- _YOUR GOAL_
The entire listing that follows must be repeated exactly, pictures excluded.

- _SUPPLIED MATERIAL_
┄┄┄┄┄┄

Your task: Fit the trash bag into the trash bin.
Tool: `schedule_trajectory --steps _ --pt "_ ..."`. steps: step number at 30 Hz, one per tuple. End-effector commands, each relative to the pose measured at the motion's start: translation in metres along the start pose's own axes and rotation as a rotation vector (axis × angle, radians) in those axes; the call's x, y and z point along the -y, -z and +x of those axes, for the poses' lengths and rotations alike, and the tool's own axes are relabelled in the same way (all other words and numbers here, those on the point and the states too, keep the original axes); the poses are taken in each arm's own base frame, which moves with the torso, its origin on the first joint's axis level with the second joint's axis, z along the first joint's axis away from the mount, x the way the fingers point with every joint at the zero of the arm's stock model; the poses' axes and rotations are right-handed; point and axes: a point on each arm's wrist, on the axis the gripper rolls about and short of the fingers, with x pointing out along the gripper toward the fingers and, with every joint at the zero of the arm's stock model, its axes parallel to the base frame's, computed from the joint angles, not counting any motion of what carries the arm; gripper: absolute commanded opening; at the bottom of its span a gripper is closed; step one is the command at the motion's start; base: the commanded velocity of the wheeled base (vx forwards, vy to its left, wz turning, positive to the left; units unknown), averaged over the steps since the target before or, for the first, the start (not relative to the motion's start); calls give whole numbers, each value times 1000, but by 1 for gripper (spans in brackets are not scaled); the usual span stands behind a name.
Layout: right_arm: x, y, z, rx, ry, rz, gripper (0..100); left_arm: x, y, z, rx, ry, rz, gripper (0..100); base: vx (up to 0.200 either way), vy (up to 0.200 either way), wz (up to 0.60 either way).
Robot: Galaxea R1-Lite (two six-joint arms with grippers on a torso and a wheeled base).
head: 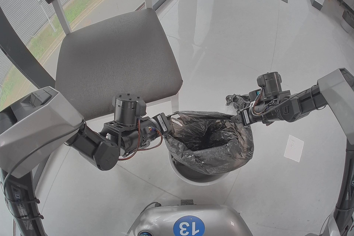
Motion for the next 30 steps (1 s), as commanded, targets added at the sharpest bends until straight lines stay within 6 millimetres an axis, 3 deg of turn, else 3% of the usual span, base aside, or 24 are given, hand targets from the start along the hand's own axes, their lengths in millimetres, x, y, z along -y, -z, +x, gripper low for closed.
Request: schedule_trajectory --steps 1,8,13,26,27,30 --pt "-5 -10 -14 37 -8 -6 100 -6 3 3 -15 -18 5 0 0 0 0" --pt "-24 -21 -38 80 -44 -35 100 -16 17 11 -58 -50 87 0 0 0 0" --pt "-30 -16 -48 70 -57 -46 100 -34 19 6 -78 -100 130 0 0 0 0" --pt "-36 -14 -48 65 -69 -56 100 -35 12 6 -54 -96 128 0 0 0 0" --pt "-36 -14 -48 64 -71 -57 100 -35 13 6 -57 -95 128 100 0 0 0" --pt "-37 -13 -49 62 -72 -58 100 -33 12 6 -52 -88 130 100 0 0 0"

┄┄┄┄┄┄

- _EXPECTED OUTPUT_
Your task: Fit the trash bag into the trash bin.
Tool: `schedule_trajectory --steps _ --pt "_ ..."`. steps: step number at 30 Hz, one per tuple. End-effector commands, each relative to the pose measured at the motion's start: translation in metres along the start pose's own axes and rotation as a rotation vector (axis × angle, radians) in those axes; the call's x, y and z point along the -y, -z and +x of those axes, for the poses' lengths and rotations alike, and the tool's own axes are relabelled in the same way (all other words and numbers here, those on the point and the states too, keep the original axes); the poses are taken in each arm's own base frame, which moves with the torso, its origin on the first joint's axis level with the second joint's axis, z along the first joint's axis away from the mount, x the way the fingers point with every joint at the zero of the arm's stock model; the poses' axes and rotations are right-handed; point and axes: a point on each arm's wrist, on the axis the gripper rolls about and short of the fingers, with x pointing out along the gripper toward the fingers and, with every joint at the zero of the arm's stock model, its axes parallel to the base frame's, computed from the joint angles, not counting any motion of what carries the arm; gripper: absolute commanded opening; at the bottom of its span a gripper is closed; step one is the command at the motion's start; base: the commanded velocity of the wheeled base (vx forwards, vy to its left, wz turning, positive to the left; units unknown), averaged over the steps since the target before or, for the first, the start (not relative to the motion's start); calls give whole numbers, each value times 1000, but by 1 for gripper (spans in brackets are not scaled); the usual span stands behind a name.
Layout: right_arm: x, y, z, rx, ry, rz, gripper (0..100); left_arm: x, y, z, rx, ry, rz, gripper (0..100); base: vx (up to 0.200 either way), vy (up to 0.200 either way), wz (up to 0.60 either way).
Robot: Galaxea R1-Lite (two six-joint arms with grippers on a torso and a wheeled base).
head: 
Motion for the next 30 steps (1 s), as commanded, targets added at the sharpest bends until straight lines stay within 6 millimetres an axis, 3 deg of turn, else 3% of the usual span, base aside, or 24 are given, hand targets from the start along the hand's own axes, their lengths in millimetres, x, y, z along -y, -z, +x, gripper low for closed.
Request: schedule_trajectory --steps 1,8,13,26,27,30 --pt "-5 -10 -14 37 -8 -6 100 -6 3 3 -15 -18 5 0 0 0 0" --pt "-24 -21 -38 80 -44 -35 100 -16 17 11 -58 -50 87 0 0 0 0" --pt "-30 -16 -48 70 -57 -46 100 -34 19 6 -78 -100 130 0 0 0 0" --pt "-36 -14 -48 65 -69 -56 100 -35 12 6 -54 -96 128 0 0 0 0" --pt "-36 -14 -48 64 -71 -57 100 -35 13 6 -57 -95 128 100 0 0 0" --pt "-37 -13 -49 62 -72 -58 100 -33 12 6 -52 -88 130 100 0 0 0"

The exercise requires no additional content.